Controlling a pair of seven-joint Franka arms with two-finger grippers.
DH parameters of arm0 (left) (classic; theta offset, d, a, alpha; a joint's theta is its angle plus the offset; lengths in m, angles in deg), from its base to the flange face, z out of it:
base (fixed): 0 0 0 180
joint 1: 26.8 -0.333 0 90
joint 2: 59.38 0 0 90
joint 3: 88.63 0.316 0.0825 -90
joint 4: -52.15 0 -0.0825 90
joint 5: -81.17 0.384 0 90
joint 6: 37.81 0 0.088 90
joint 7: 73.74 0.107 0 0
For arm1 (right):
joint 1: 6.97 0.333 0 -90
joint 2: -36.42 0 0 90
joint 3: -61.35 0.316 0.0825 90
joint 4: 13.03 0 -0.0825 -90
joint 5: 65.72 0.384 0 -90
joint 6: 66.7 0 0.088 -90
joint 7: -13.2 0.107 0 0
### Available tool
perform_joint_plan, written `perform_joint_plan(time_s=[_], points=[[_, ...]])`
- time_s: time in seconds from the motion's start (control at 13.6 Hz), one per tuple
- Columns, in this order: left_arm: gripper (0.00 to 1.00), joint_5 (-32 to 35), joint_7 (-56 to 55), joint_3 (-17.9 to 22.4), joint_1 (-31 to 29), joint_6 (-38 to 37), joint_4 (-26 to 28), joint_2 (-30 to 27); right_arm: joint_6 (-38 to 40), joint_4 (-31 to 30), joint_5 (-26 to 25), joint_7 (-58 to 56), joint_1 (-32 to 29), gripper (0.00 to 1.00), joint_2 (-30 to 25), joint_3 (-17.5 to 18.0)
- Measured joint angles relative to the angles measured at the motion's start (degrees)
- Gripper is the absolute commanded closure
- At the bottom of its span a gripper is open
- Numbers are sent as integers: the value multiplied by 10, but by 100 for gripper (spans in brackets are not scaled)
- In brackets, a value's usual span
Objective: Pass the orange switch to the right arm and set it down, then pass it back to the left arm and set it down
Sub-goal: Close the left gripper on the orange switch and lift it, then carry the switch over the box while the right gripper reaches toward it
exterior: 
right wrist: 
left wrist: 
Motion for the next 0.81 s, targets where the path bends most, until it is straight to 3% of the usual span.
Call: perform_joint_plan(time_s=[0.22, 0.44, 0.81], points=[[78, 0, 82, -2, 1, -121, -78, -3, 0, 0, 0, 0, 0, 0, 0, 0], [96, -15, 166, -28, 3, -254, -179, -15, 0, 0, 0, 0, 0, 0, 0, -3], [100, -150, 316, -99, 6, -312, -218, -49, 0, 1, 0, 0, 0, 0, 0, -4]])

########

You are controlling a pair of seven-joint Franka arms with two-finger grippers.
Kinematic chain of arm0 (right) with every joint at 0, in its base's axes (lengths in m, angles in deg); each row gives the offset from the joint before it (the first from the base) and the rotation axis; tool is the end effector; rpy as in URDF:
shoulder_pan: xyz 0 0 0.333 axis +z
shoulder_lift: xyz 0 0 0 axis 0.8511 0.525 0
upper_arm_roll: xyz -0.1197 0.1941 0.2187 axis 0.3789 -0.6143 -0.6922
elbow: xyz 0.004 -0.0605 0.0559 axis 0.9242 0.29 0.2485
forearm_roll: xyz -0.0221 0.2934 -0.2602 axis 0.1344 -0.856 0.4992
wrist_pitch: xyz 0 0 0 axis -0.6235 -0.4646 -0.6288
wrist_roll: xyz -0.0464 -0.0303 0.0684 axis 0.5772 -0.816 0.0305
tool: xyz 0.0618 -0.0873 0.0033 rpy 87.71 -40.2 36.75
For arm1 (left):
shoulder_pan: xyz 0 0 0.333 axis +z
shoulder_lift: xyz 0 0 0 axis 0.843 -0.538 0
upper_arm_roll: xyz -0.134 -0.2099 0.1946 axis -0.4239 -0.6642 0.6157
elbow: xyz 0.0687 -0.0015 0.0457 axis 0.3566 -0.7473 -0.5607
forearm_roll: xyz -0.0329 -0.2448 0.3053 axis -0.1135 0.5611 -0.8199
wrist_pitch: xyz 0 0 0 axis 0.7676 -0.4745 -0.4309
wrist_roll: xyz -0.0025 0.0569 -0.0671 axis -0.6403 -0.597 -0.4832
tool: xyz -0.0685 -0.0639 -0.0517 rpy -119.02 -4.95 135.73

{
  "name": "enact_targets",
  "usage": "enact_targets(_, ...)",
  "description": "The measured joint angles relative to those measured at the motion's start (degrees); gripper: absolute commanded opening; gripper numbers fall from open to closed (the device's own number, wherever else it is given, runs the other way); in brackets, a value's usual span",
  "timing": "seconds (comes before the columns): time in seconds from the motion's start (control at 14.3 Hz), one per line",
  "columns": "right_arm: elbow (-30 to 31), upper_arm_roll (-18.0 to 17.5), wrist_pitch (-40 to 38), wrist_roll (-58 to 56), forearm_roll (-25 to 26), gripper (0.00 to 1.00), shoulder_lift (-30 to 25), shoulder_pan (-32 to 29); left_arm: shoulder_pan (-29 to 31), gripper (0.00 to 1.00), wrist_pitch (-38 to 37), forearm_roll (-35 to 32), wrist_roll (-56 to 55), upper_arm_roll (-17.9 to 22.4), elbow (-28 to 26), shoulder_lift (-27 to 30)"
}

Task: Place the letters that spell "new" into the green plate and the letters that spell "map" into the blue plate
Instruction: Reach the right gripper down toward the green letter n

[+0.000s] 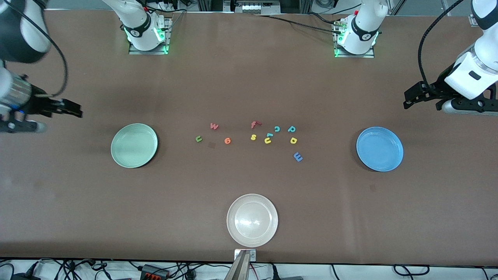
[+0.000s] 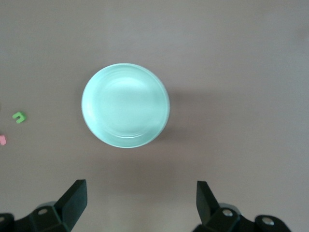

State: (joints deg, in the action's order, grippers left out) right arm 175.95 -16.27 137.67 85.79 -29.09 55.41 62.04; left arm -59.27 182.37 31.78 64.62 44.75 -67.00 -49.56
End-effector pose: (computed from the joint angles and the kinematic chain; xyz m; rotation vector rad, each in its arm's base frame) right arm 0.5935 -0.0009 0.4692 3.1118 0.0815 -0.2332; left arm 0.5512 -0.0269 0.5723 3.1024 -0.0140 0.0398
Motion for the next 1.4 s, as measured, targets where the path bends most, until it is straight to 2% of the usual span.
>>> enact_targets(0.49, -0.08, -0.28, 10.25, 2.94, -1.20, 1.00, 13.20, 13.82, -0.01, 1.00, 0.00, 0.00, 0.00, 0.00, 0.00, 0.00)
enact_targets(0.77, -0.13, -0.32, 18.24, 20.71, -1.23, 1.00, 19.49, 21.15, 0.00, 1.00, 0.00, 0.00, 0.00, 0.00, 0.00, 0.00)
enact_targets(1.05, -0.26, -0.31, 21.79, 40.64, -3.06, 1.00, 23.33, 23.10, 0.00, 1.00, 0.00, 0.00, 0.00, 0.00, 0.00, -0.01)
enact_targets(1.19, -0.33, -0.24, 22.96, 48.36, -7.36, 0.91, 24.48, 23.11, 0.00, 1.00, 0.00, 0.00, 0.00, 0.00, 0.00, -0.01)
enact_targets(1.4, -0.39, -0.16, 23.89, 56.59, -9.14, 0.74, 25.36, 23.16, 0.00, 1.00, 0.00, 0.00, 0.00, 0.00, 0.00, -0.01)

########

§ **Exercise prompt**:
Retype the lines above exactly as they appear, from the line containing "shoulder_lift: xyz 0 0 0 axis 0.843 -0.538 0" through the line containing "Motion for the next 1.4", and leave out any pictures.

§ **Reply**:
shoulder_lift: xyz 0 0 0 axis 0.843 -0.538 0
upper_arm_roll: xyz -0.134 -0.2099 0.1946 axis -0.4239 -0.6642 0.6157
elbow: xyz 0.0687 -0.0015 0.0457 axis 0.3566 -0.7473 -0.5607
forearm_roll: xyz -0.0329 -0.2448 0.3053 axis -0.1135 0.5611 -0.8199
wrist_pitch: xyz 0 0 0 axis 0.7676 -0.4745 -0.4309
wrist_roll: xyz -0.0025 0.0569 -0.0671 axis -0.6403 -0.597 -0.4832
tool: xyz -0.0685 -0.0639 -0.0517 rpy -119.02 -4.95 135.73

{
  "name": "enact_targets",
  "usage": "enact_targets(_, ...)",
  "description": "The measured joint angles relative to those measured at the motion's start (degrees); gripper: absolute commanded opening; gripper numbers fall from open to closed (the device's own number, wherever else it is given, runs the other way); in brackets, a value's usual span",
  "timing": "seconds (comes before the columns): time in seconds from the motion's start (control at 14.3 Hz), one per line",
  "columns": "right_arm: elbow (-30 to 31), upper_arm_roll (-18.0 to 17.5), wrist_pitch (-40 to 38), wrist_roll (-58 to 56), forearm_roll (-25 to 26), gripper (0.00 to 1.00), shoulder_lift (-30 to 25), shoulder_pan (-32 to 29); left_arm: shoulder_pan (-29 to 31), gripper (0.00 to 1.00), wrist_pitch (-38 to 37), forearm_roll (-35 to 32), wrist_roll (-56 to 55), upper_arm_roll (-17.9 to 22.4), elbow (-28 to 26), shoulder_lift (-27 to 30)"
}

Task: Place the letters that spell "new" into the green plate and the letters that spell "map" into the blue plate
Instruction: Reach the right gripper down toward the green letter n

[+0.000s] 
[+0.000s] 

State: (joints deg, in the action's order, grippers left out) right arm 175.95 -16.27 137.67 85.79 -29.09 55.41 62.04; left arm -59.27 182.37 31.78 64.62 44.75 -67.00 -49.56
End-effector pose: (computed from the joint angles and the kinematic chain; xyz m; rotation vector rad, each in its arm's base frame) right arm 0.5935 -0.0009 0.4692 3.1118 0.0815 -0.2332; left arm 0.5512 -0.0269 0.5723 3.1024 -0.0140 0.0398
Motion for the next 1.4 s, as measured, targets where the path bends most, until it is straight to 2% of the usual span.

That finishes the exercise.